Les enfants doivent-ils témoigner au procès de l’attentat de Nice ?

Comme aujourd’hui dans le prétoire, père et fille étaient venus tous les deux ce 14 juillet pour voir le feu d’artifice. Ils faisaient du roller quand le camion du terroriste a surgi, en faisant des zigzags. « Je n’ai pas compris ce qui arrivait. J’ai cru à un accident. Que peut-être que le chauffeur avait perdu le contrôle, qu’il s’était endormi. À ce moment, j’avais plus peur pour lui », raconte Myrtille. Autour d’elle, la fillette voit alors des gens sauter par-dessus les rambardes, côté mer. Mais avec ses rollers, elle ne peut pas faire de même. « Je ne savais plus quoi faire. J’ai cette image encore régulièrement de moi devant la mort, ne pouvant plus rien faire. Cette impression où plus rien n’est possible. »

Au dernier moment, le père de Myrtille la tire par le bras pour la projeter sur le côté droit alors que le terroriste donne un coup de volant de l’autre côté. Le 19 tonnes les frôle sans les toucher. Tous les deux se relèvent et voient accourir un homme pour leur porter secours. « Il est ensuite parti apporter son aide si précieuse à d’autres personnes », raconte Myrtille. Bien que son père lui demande de ne surtout pas relever la tête, elle voit une silhouette allongée sur le sol. « Les gens criaient, hurlaient, c’était le chaos. »

Sur le chemin du retour à la maison, Myrtille appelle sa mère. « Quand elle a décroché, elle pleurait. Elle était au courant que nous allions voir le feu d’artifice. Elle était au courant de ce qui s’était passé par les infos. C’est quand je l’ai entendue pleurer que j’ai compris que quelque chose d’encore plus horrible que ce que j’avais pu voir et que ce je pouvais imaginer était arrivé. »

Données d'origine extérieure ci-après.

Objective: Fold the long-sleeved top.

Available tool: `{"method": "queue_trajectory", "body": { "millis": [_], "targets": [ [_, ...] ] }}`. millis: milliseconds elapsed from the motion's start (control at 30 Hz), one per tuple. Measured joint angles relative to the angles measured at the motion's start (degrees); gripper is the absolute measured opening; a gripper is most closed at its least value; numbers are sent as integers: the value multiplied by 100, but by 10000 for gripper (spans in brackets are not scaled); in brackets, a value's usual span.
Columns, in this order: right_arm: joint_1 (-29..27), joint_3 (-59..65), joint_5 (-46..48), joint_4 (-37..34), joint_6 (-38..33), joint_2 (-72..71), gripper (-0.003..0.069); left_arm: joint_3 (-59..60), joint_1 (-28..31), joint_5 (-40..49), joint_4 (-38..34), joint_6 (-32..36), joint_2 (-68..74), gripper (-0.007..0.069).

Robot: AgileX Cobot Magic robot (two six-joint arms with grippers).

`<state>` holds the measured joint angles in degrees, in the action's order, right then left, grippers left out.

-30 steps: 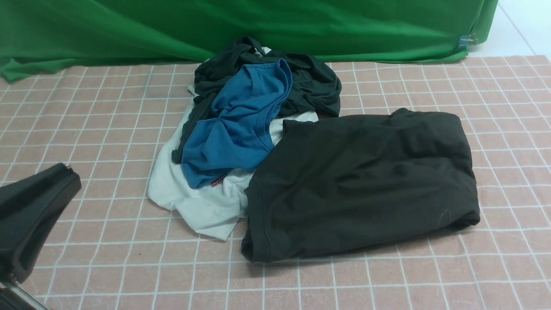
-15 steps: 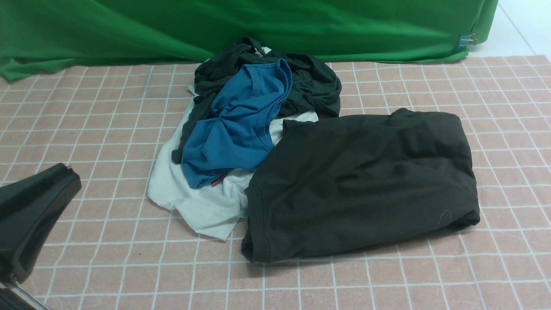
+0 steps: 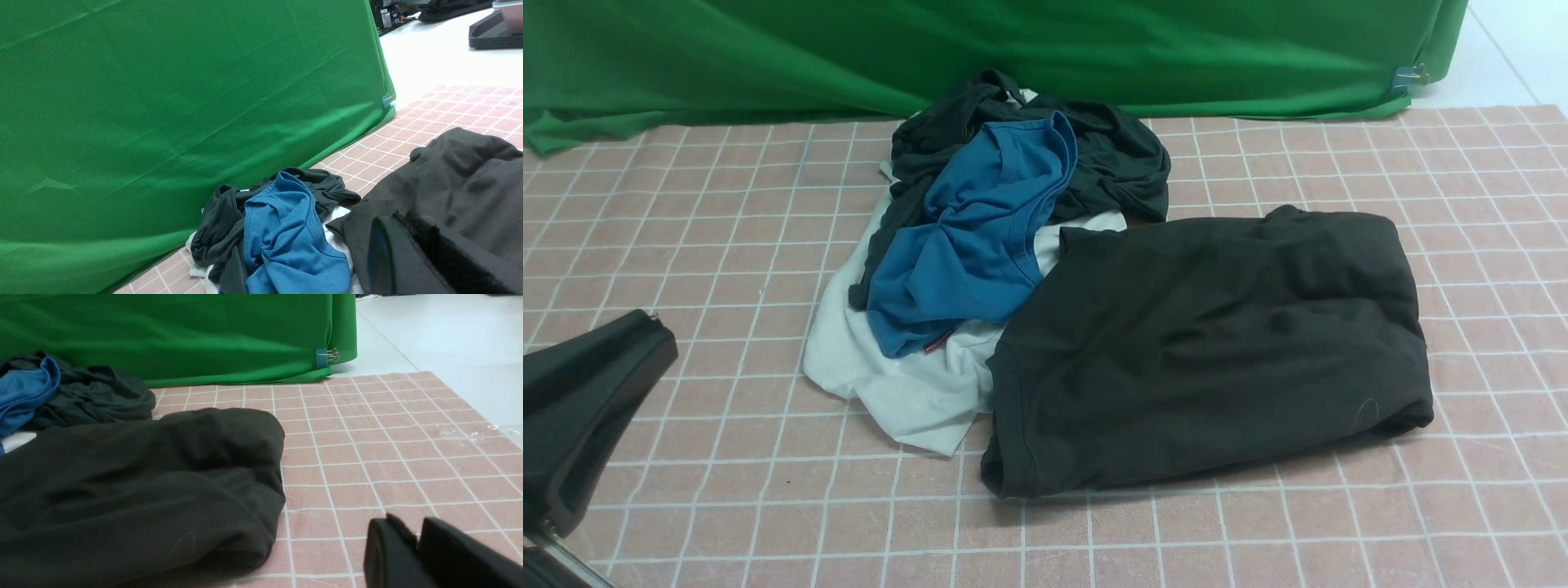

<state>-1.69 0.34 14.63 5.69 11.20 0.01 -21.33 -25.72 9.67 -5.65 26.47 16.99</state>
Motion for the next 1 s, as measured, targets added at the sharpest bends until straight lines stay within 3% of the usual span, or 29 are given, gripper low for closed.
{"method": "queue_trajectory", "body": {
  "millis": [333, 467, 567, 600, 633, 767, 1000],
  "targets": [
    [0, 0, 0, 0, 0, 0, 171, 23, 0, -29, 0, 0, 0, 20],
    [0, 0, -10, 0, 0, 0, 178, 234, 166, -426, -172, 0, -141, 20],
    [0, 0, -16, 0, 0, 0, 185, 571, 726, -863, -446, 0, -431, 20],
    [0, 0, -16, 0, 0, 0, 187, 845, 1253, -967, -655, 0, -651, 20],
    [0, 0, -16, 0, 0, 0, 187, 876, 1313, -967, -712, 0, -709, 20],
    [0, 0, -16, 0, 0, 0, 188, 1599, 2512, -730, -1220, 0, -1368, 20],
    [0, 0, -23, 0, 0, -12, 188, 2170, 2819, 244, -1246, -228, -1699, 20]
  ]
}}
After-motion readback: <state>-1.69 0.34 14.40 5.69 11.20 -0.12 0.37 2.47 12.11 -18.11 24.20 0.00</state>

« La moindre surprise me terrorise »

À la barre, Myrtille a la voix qui tremble, mais elle ne flanche pas. Elle poursuit son récit en parlant de la vie après l’attentat. De ces semaines, ces mois à pleurer au collège. Ces « nuits sans sommeil », sa solitude, ses crises de panique. De ce « quotidien où les voitures font peur », « les feux d’artifice, les pétards n’ont plus rien de festif ou d’amusant mais me glacent le sang, où la moindre surprise me terrorise ». De cette vie de tous les jours « où j’ai l’impression que la fatalité de ce soir-là ne m’a pas quittée ».

Puis Myrtille dit qu’elle n’attend pas que cette audience puisse lui retirer ce « poids » qu’elle a sur les épaules. « Ce que j’attends de ce procès, c’est le futur. Dieu ni personne ne peut changer les événements de ce soir-là. Mais j’espère et je veux croire que ce procès n’est pas une histoire du passé mais d’avenir. Qu’il soit compliqué, beau, tumultueux, peu importe. Et j’espère que, même avec ce poids, j’arriverai, ainsi que toutes les victimes, à voir un futur sans rester enchaînée à ce passé. »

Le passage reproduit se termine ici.